Como avançar com as compras sustentáveis, na prática? A consultoria CPO Strategy propõe cinco iniciativas para incorporar esse modo de trabalho à estratégia da organização em 2025:
- Engajar fornecedores - a meta é obter “transparência, alinhamento e confiança”. Em paralelo com a “experiência do cliente”, deve-se pensar em “experiência do fornecedor”, a fim de manter próximos aqueles que se tornam parceiros estratégicos.
- Ampliar uso de tecnologia - I.A., analytics e blockchain podem dar escala às compras sustentáveis. As tecnologias ajudam a selecionar fornecedores, gerir risco e analisar ciclo de vida de produtos.
- Usar os dados a favor do negócio - há empresas que adotam tecnologias mas não abraçam a cultura de dados. Os dados relativos a ESG servem para fins diversos: engajar equipes, monitorar consumo de energia, elevar a qualidade dos inventários e encontrar padrões bons e ruins para o negócio.
- Qualificar continuamente a equipe de compras - esses profissionais precisam estar atualizados com regulação e se tornar pessoas-chave, dentro da organização, na defesa da sustentabilidade.
- Explicitar o apoio do C-Level - o tema compras sustentáveis precisa estar devidamente encaixado na estratégia e contar com apoio claro da diretoria.
Caixa de ferramentas
Listamos aqui 8 recursos existentes que ajudam a avaliar e melhorar a cadeia de valor:
1) A pesquisadora Jeannette Song, professora de Gestão de Operações na Escola de Negócios Fuqua, Universidade Duke, avalia sistemas de atribuição de responsabilidades a fornecedores (tier 1) e seus fornecedores (tier 2). Ela defende a criação de índices de sustentabilidade e concluiu que um bom sistema inclui um índice verificável por terceiros, metas econômicas mensuráveis em períodos definidos, pagamentos variáveis (que recompensem as melhores práticas) e visão de longo prazo. Song gosta do exemplo do Starbucks e seu sistema C.A.F.E. (Coffee and Farmer Equity) para remunerar produtores de café.
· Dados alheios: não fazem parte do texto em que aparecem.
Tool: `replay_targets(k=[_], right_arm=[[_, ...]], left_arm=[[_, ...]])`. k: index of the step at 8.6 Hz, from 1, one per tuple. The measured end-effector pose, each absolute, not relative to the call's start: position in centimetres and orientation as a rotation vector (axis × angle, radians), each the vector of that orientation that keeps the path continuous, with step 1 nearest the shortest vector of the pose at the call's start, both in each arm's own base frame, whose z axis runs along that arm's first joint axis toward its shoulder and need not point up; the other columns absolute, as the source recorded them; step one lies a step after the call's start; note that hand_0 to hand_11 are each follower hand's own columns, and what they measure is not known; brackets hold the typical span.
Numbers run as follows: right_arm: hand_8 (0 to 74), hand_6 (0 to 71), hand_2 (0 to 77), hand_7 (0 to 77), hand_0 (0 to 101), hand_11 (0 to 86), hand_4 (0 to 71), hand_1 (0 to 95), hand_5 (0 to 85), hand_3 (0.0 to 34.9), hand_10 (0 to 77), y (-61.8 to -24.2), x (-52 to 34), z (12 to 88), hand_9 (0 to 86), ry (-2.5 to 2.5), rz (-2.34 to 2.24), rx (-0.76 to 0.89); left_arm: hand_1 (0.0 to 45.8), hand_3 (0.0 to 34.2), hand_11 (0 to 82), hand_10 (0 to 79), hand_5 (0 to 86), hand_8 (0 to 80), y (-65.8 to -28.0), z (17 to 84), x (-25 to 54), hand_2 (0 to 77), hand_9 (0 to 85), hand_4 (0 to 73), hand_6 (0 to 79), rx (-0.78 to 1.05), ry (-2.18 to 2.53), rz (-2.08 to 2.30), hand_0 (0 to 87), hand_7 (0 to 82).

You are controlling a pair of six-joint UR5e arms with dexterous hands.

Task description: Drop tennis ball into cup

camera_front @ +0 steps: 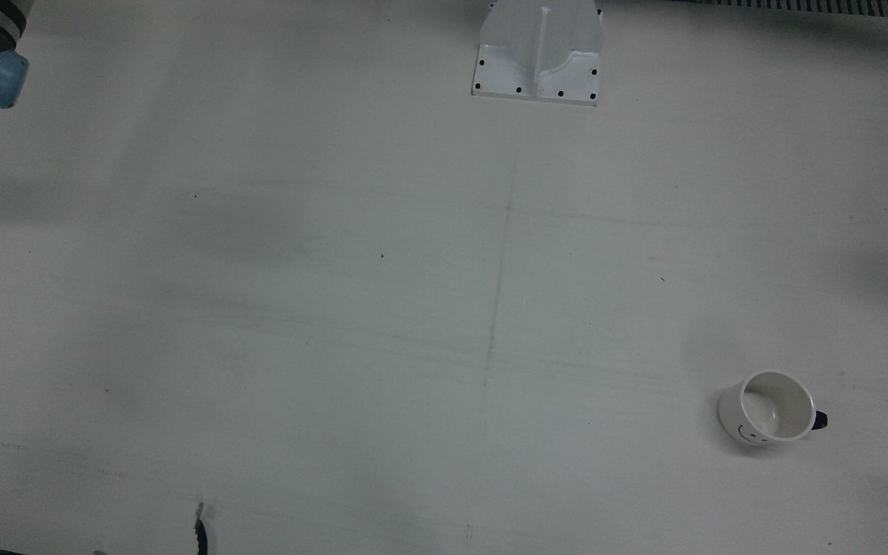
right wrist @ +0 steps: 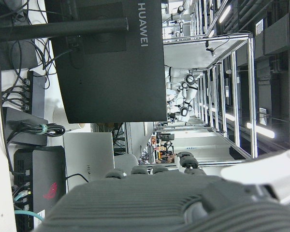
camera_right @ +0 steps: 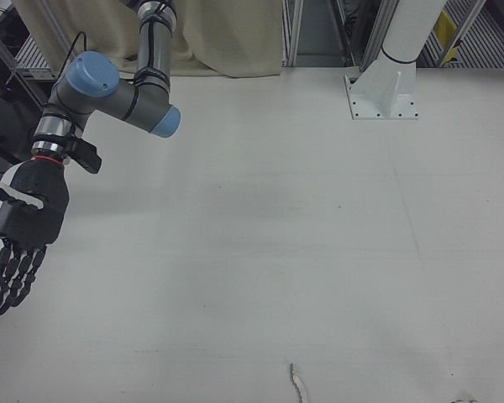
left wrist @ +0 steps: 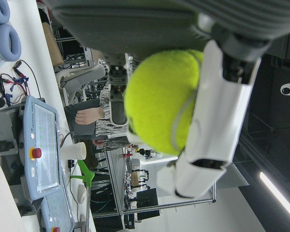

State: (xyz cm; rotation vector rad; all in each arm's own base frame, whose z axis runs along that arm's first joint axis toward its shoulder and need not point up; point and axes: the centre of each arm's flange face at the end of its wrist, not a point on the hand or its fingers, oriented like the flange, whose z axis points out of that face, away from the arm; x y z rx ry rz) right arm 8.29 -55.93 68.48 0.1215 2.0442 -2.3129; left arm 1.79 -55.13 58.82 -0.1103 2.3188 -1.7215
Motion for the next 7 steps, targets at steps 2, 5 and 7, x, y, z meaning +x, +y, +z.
replay_targets(k=[2,5,7], right_arm=[[0.0,0.0,0.5,0.0,0,0.5,0.0,0.5,0.0,0.0,0.0,-55.9,8.3,68.5,0.0,2.044,-2.312,0.12],[0.0,0.0,0.5,0.0,0,0.5,0.0,0.5,0.0,0.0,0.0,-55.9,8.3,68.5,0.0,2.045,-2.312,0.121],[0.0,0.0,0.5,0.0,0,0.5,0.0,0.5,0.0,0.0,0.0,-55.9,8.3,68.5,0.0,2.045,-2.312,0.121]], left_arm=[[24.0,0.0,33.8,21.8,31.6,57.8,-55.4,58.1,2.0,31.1,55.1,22.4,67.1,-0.113,2.332,-1.702,79.8,43.1],[24.0,0.0,33.3,20.2,29.5,57.8,-57.8,54.3,7.4,4.4,55.1,22.4,67.1,-0.195,2.336,-1.615,79.9,43.1],[24.0,0.0,32.7,21.3,30.5,57.8,-58.6,51.7,12.4,5.5,55.1,22.4,67.1,-0.246,2.333,-1.55,79.7,43.1]])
2) O CDP tem uma pesquisa dedicada à sustentabilidade de cadeias de suprimentos. No Brasil, a organização destacou, na Análise de Engajamento de Fornecedor (SEA, na sigla em inglês) três empresas industriais: Ambev, CBA e Klabin (além de CPFL, Lojas Renner, Movida e Vivo, em serviços).
3) A consultoria Verdantix faz todo ano uma pesquisa dos melhores fornecedores de software para gestão de carbono na cadeia produtiva. Entre as empresas do segmento estão a francesa Ecovadis (que em 2022 recebeu de BlackRock e outros o maior investimento já feito nessa área), a americana Sinai Technologies (fundada pela brasileira Maria Carolina Fujihara) e as brasileiras Mangue e Deep ESG.
4) A consultoria CPO Strategy faz todo ano uma lista das 100 melhores ferramentas tecnológicas de compras.
5) O Instituto Euvaldo Lodi, ligado à CNI (Confederação Nacional da Indústria), oferece um Programa de Desenvolvimento e Qualificação de Fornecedores.
6) A iniciativa The Climate Drive tem uma Biblioteca de Ações ou Action Library (atualmente disponível apenas em inglês) com 16 aulas sobre descarbonização da cadeia de valor.
7) A aliança empresarial Together for sustainability (TfS), do setor químico, reúne 57 grandes empresas e se dedica à avaliação e melhoria do desempenho de fornecedores em relação à sustentabilidade. Os fornecedores auditados recebem um scorecard que podem apresentar a potenciais novos clientes. A TfS lançou em outubro de 2024 uma ferramenta de cálculo de pegada de carbono para cadeias e vai realizar, de março a novembro de 2025, uma série de webinars sobre compras sustentáveis.
8) A aliança The Sustainable Procurement Pledge reúne mais de 15 mil profissionais de compras no mundo. Oferece recursos de treinamento para compras sustentáveis e vai realizar uma maratona educativa online no seu “Dia Mundial das Compras Sustentáveis”, em 20 de março.